Rendez-vous at mitosis - TRRAPed in the chromatin

Cell cycle progression and cell cycle checkpoints are guided by dynamic changes in gene expression that requires concerted efforts of chromatin modifying/remodeling activities and transcription machinery. Epigenetic modifications including acetylation of specific lysine residues within the amino-terminal tails of core histones play an important role in these processes. In the last few years, a flurry of biochemical studies has identified numerous histone acetyltransferases ( HAT) whose activity is dependent on the multiprotein assemblies and responsible for histone acetylation. In addition to their well-known involvement in the control of gene transcription, recent studies implicated HATs and histone acetylation in other important cellular processes, such as DNA replication, cell cycle control, DNA repair and genomic stability.

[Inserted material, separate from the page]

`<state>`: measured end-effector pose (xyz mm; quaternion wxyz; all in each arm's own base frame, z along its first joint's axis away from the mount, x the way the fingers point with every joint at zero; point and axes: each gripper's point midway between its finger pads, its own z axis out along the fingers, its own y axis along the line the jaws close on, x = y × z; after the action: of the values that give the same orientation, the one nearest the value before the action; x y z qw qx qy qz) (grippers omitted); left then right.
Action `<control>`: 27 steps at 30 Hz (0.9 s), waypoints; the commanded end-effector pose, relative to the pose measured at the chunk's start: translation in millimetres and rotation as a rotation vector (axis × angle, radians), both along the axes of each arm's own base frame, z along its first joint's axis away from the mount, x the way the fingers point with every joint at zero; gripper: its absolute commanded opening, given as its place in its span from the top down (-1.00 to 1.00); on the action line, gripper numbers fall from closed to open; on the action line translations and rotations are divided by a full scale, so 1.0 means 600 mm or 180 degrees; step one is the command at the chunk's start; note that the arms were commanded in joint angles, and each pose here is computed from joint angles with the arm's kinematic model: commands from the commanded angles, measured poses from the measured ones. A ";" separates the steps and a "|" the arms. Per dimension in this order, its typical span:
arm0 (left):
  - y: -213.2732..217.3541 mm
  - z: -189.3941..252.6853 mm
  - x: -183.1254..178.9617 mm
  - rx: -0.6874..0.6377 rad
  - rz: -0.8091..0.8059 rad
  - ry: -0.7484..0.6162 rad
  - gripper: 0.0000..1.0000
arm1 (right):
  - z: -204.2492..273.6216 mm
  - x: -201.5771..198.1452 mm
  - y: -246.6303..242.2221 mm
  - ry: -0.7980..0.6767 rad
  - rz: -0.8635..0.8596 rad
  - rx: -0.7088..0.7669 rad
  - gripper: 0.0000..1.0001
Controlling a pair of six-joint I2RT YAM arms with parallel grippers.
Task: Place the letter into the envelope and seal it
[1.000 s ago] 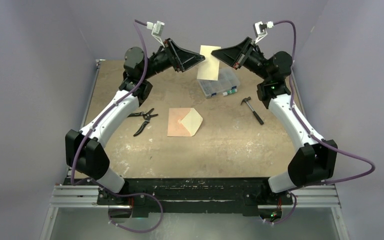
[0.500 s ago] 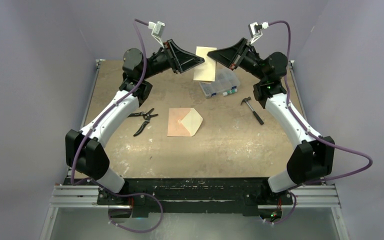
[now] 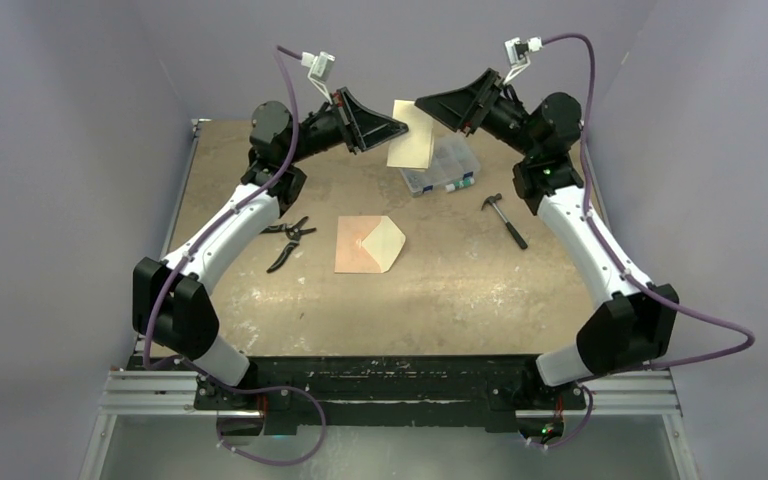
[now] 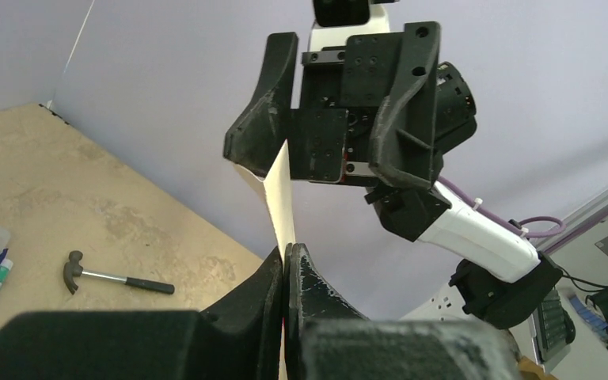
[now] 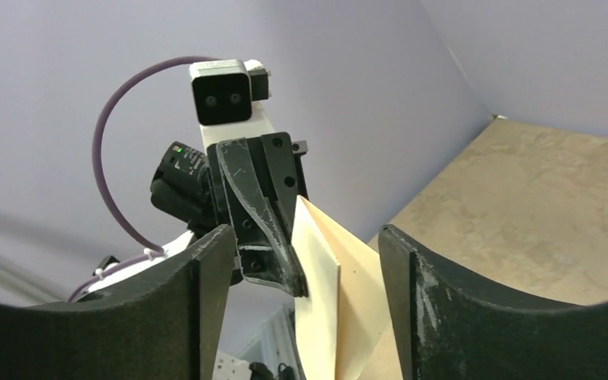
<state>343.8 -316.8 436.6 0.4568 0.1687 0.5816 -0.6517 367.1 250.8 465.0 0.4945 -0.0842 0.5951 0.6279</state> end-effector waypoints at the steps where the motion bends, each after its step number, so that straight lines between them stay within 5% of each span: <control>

With the exception of catalytic subunits of the HAT assemblies, the role of other components of these large multi-subunit complexes in cellular processes remains largely unknown. Recent genetic and cellular studies have shown that Trrap, a common component of HAT complexes, regulates the mitotic checkpoint function by modulation of mitotic checkpoint genes. This regulation involves a concerted and cell cycle stage-coupled recruitment of HAT activity to promoters of specific checkpoint genes, providing a functional link between specific chromatin modifications and cell cycle control. These findings shed new light on the role of HAT components and histone acetylation in cell cycle control and underscore functional significance of epigenetic modifications in cellular processes.